*** DATA UNDER STUDY
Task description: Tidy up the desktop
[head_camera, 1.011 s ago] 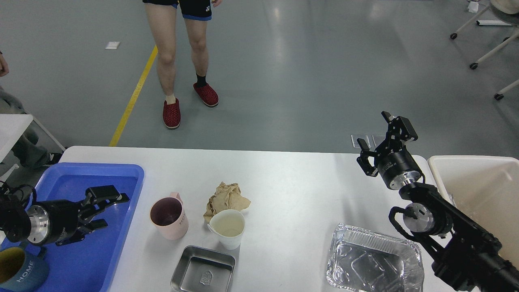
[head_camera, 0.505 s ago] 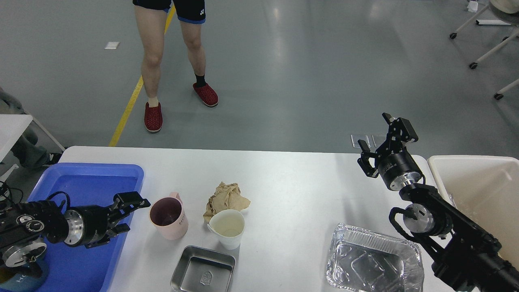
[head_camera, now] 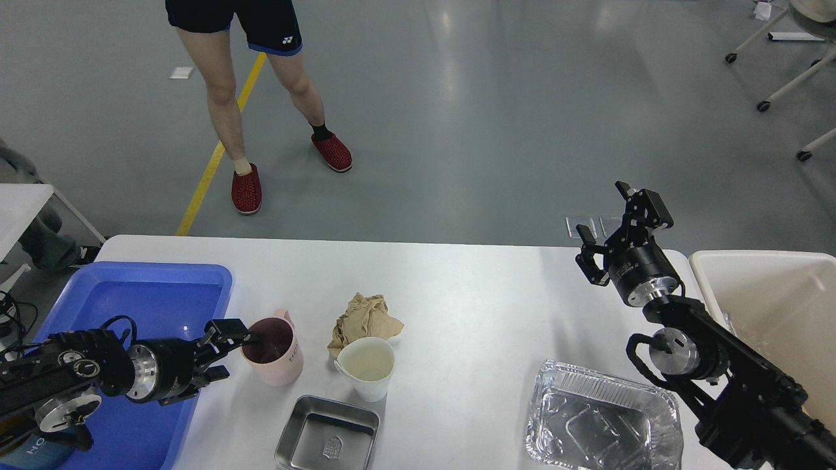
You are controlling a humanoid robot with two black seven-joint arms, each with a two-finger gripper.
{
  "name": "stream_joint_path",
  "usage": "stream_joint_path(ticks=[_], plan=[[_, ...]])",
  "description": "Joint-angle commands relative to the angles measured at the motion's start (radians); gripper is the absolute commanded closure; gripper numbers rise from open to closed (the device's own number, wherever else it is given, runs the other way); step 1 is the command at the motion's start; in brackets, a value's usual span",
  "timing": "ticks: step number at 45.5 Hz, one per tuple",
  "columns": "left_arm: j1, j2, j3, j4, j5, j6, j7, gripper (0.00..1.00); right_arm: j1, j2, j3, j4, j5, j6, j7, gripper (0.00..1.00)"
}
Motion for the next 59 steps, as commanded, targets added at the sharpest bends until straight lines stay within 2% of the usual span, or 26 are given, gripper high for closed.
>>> stream_joint_path(ticks=[1,5,12,24,43,59], plan=[[0.002,-0.029,0.002,0.007,-0.002,0.006,0.000,0.29,0.001,0.000,0.000,0.000,0.000,0.000,0.000,0.00],[0.001,-0.041,0.002,0.007,-0.003,0.006,0.000,0.43,0.001,0.001,0.000,0.001,0.000,0.000,0.000,0.00],[0.001,-0.040,0.002,0.004,-0.006,0.005,0.001,0.61,-0.002,0.001,-0.002,0.004,0.000,0.000,0.000,0.00],[0.001,-0.037,0.002,0.006,-0.008,0.006,0.000,0.70,-0.010,0.001,-0.002,0.003,0.000,0.000,0.000,0.00],[0.006,0.015,-0.009,-0.006,-0.011,-0.009,0.001,0.98,-0.011,0.003,-0.002,0.003,0.000,0.000,0.000,0.00],[-0.001,0.089,-0.018,-0.051,-0.008,-0.040,-0.008,1.00,-0.010,0.003,-0.002,0.001,0.000,0.000,0.000,0.00]])
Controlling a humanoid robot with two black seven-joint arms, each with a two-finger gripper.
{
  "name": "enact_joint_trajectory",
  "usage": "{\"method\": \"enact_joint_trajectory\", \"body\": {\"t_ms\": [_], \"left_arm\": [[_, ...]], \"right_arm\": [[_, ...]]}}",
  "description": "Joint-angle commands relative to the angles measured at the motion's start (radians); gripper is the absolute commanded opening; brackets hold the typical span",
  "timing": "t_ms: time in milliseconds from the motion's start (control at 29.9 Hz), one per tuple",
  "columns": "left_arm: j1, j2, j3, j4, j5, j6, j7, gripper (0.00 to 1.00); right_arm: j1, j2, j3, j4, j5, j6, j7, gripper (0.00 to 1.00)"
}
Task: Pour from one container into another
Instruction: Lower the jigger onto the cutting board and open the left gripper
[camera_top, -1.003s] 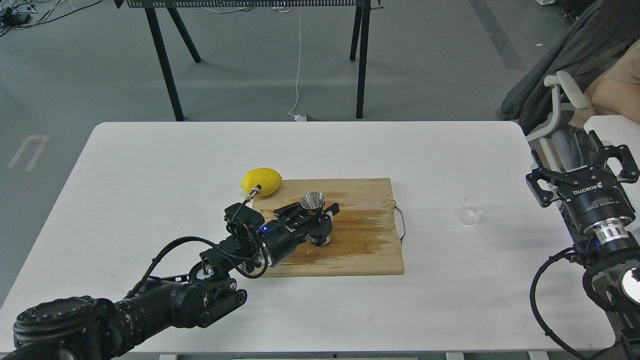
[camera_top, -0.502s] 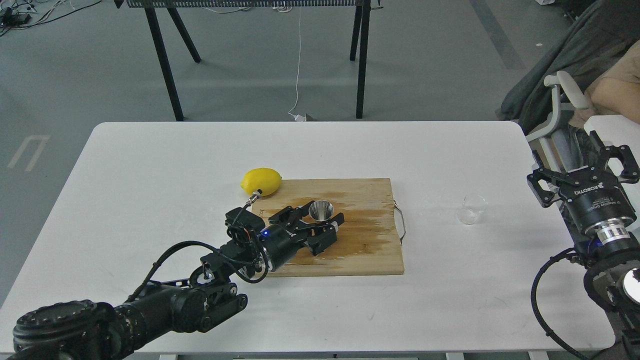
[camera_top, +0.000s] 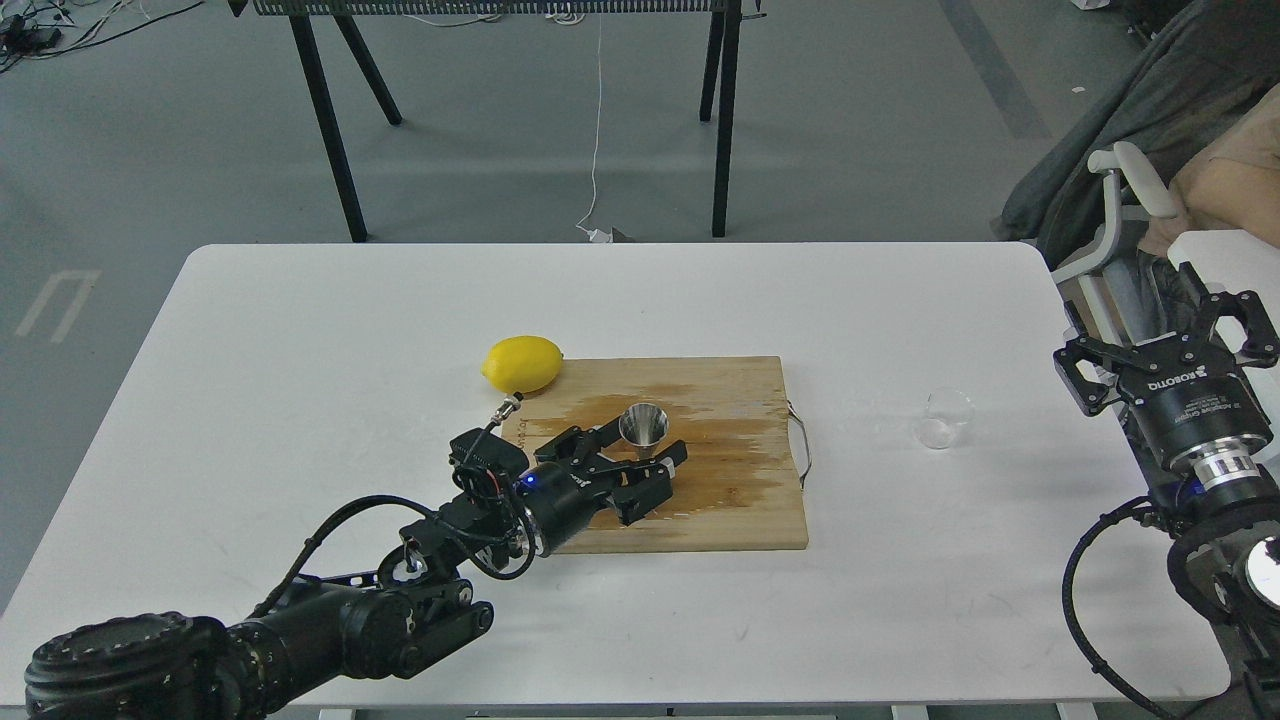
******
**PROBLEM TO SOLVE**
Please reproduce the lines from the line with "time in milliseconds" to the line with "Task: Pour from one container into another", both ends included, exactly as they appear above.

**EXERCISE ANSWER**
  "timing": "t_ms: time in milliseconds from the motion's start (control at 29.9 Hz), one per tuple",
  "columns": "left_arm: j1, j2, j3, j4, j5, j6, j7, gripper (0.00 to 1.00); right_arm: j1, j2, j3, j4, j5, j6, j7, gripper (0.00 to 1.00)"
}
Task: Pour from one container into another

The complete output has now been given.